Last week saw Yahoo implement encryption for data in motion between data centres as well as plans to offer a more secure user experience.
In the statement, Alex Stamos, chief information security officer at Yahoo said that Yahoo has now fully encrypted traffic moving between Yahoo data centres, as well as adding HTTPS encryption to all search enquiries “and most Yahoo properties”.
Stamos, who made the post marking only his fourth week in the job, said: “We implemented the latest in security best-practices, including supporting TLS 1.2, Perfect Forward Secrecy and a 2048-bit RSA key for many of our global properties such as Homepage, Mail and Digital Magazines. We are currently working to bring all Yahoo sites up to this standard.”
Also due is a new, encrypted, version of Yahoo Messenger in the next few months. “One of our biggest areas of focus in the coming months is to work with and encourage thousands of our partners across all of Yahoo’s hundreds of global properties to make sure that any data that is running on our network is secure,” Stamos said. ”Our broader mission is to not only make Yahoo secure, but improve the security of the overall web ecosystem.

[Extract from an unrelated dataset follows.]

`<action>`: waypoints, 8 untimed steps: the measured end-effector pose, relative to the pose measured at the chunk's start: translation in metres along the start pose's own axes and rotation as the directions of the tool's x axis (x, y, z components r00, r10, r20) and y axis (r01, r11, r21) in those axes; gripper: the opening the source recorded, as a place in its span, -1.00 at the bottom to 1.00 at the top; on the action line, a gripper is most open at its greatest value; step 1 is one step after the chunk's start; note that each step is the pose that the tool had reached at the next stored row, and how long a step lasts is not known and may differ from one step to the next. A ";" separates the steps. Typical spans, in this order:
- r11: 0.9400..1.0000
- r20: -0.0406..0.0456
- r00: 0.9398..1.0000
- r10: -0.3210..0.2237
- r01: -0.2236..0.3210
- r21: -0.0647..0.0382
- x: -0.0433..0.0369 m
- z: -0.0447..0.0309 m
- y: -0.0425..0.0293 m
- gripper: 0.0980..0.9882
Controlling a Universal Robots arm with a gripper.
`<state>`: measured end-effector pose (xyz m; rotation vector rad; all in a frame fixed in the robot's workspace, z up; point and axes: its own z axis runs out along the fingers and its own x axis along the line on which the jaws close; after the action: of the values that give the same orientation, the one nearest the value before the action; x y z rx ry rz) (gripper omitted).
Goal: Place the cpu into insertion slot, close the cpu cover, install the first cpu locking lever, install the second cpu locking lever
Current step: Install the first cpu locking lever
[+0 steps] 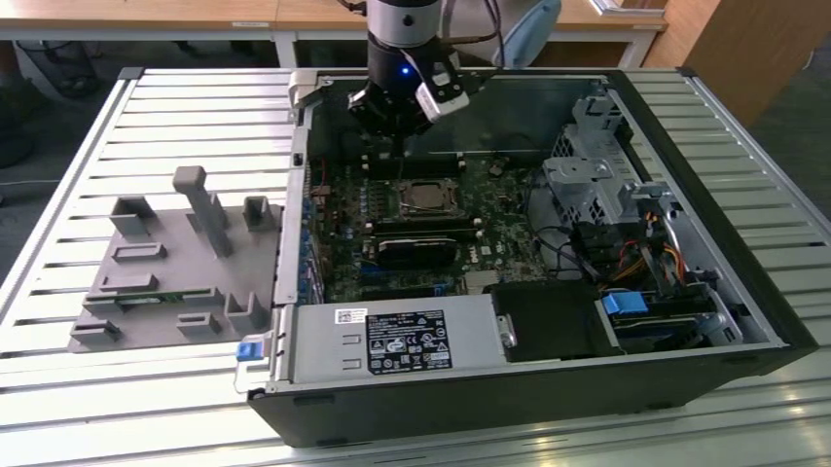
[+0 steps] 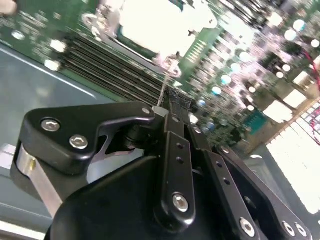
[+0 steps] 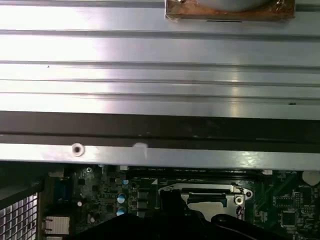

“Our fight to protect our users and their data is an on-going and critical effort. We will continue to work hard to deploy the best possible technology to combat attacks and surveillance that violate our users’ privacy.”
The move has undoubtedly come in response to news from last year which claimed that the US National Security Agency (NSA) had tapped data traffic that was moving between Google’s data centres. Talking to IT Security Guru, Terence Spies, CTO of Voltage Security, said that Yahoo and lots of other people are responding to what happened with Google, and he said that the two events that have motivated people over the last couple of months have been the NSA disclosures and the Target breach. “This really changed the game a lot in terms of people not necessarily starting encryption projects from scratch, but definitely adding more priority and intensity to getting those projects done,” he said.
Spies said that he thought that this was good news, as encryption is one of those things that is easy to put off and when it works, nothing happens. “This is true of a lot of security technology, and people are finally realising that it is essentially the only real way you are going to get to secure data that doesn’t have to be updated all of the time as you move through things.”
When I first learned about how encryption works having made the leap into IT security journalism back in 2008, I fou
nd the concept of locking and unlocking quite hard to understand and in recent conversations, the story has been less on encryption itself, and more on key management. However, as Spies said, this is technology designed and intended to be invisible, but as the stories on infiltration of communication have emerged, the need to secure communications have risen inexplicably for businesses.
Spies colleague Mark Bower, VP of product management and solutions architecture at Voltage Security, said it was great “to see more emphasis on encryption as a response to snooping and the risks to data in the increasingly hostile threat landscape”.
However he asked if end-to-end email encryption means protection from sender to recipient without security gaps, as adding SSL, VPN or protecting network traffic internally at Yahoo doesn’t do that.
He said: “Think about email recipients – and the message in their inbox, their replies and forwards – those are far beyond where SSL stops inside Yahoo, or to and from a Yahoo mail user. Recipients are one of the ‘ends’ – as are senders. End-to-end encryption also implies that Yahoo doesn’t have access to email on its servers – is that really the case here given Yahoo’s business is about mining data on its servers?
“If an organisation need to scale to Yahoo or Google’s scale, and encrypt email end-to-end without complicating things for end-users and requiring large operational teams, then newer public key methods like Identity-Based Encryption (IEEE 1363.3 standard). IBE lays the foundation for ease of use and security without the pain of the older end-user certificate management approaches that have proven to be too complicated for end users.”
With more than 68 million users of IBE-based solutions, Bower said that this should be a consideration as “IBE solves the critical key management and complexity problems that plague traditional end-to-end solutions and already proven in large scale implementations”
It seems that any move to offer more secure communications is a positive one, and Stamos has been tasked with ensuring that Yahoo does not incur more bad headlines.
The problems is, as Bower pointed out, is that encryption changes and as new standards are issued in the wake of older algorhythms being dismissed, businesses are forced to play catch-up. However, how far ahead are those who watch and seek to break?